§ **EXERCISE DETAILS**:
Your answer should consist only of the lines below from the one with "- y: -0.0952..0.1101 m" through the one with "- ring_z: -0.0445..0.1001", copied exactly.

§ **DATA SECTION**:
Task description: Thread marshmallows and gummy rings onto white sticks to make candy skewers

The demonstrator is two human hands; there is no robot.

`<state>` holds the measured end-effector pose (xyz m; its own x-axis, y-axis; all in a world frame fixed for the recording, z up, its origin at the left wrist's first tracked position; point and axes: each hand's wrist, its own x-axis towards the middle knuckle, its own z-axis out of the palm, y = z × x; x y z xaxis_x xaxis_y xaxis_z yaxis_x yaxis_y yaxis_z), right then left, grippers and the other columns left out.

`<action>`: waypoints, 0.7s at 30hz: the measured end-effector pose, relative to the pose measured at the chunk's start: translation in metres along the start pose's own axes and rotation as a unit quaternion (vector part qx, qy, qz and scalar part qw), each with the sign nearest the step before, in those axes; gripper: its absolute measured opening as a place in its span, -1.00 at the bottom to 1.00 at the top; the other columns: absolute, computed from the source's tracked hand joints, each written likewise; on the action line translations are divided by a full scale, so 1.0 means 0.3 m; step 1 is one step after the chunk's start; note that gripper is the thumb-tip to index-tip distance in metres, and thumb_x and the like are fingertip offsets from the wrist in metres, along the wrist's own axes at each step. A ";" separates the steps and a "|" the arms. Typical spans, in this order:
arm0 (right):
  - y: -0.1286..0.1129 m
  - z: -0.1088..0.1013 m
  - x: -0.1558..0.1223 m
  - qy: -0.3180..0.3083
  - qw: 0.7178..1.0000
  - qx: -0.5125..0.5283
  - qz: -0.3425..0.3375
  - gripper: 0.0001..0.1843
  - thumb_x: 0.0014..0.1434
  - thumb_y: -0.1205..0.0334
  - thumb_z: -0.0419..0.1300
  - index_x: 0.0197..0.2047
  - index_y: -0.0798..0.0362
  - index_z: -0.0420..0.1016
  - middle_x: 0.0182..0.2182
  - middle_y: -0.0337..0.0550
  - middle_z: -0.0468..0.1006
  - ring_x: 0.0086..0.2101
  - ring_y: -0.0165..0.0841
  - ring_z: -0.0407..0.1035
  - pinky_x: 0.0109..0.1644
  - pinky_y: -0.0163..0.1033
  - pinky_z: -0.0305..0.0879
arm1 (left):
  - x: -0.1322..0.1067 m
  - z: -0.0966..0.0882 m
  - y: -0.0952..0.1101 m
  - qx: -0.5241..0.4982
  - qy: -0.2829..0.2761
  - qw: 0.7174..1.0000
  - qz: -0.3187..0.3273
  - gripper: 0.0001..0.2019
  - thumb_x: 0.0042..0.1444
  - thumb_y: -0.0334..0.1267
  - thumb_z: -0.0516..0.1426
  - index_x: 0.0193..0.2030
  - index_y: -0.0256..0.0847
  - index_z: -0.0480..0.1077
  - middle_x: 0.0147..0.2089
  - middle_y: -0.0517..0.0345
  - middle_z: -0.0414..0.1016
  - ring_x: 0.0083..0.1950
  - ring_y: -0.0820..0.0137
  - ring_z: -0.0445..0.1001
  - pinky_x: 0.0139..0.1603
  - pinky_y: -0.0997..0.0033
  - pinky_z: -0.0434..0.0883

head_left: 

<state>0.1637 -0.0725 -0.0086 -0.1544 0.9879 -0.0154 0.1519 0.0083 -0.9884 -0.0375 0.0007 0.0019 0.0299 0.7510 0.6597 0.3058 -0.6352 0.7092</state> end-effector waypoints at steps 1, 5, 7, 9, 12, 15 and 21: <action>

§ **SOLVED EXERCISE**:
  - y: -0.0952..0.1101 m
  - qx: -0.5241..0.4982
  - qy: -0.2829..0.2761
  - qw: 0.7174..1.0000
  - qz: -0.3187..0.3273
  - gripper: 0.0001..0.2019
  - thumb_x: 0.0042..0.1444
  - thumb_y: -0.0334..0.1267
  - thumb_z: -0.0516..0.1426
  - index_x: 0.0193..0.2030
  - index_y: -0.0256..0.0847
  - index_z: -0.0480..0.1077
  - middle_x: 0.0147..0.2089
  - middle_y: -0.0517..0.0345
  - middle_z: -0.0414..0.1016
  - ring_x: 0.0083..0.1950
  - ring_y: -0.0820..0.0137
  - ring_z: -0.0445..0.1001

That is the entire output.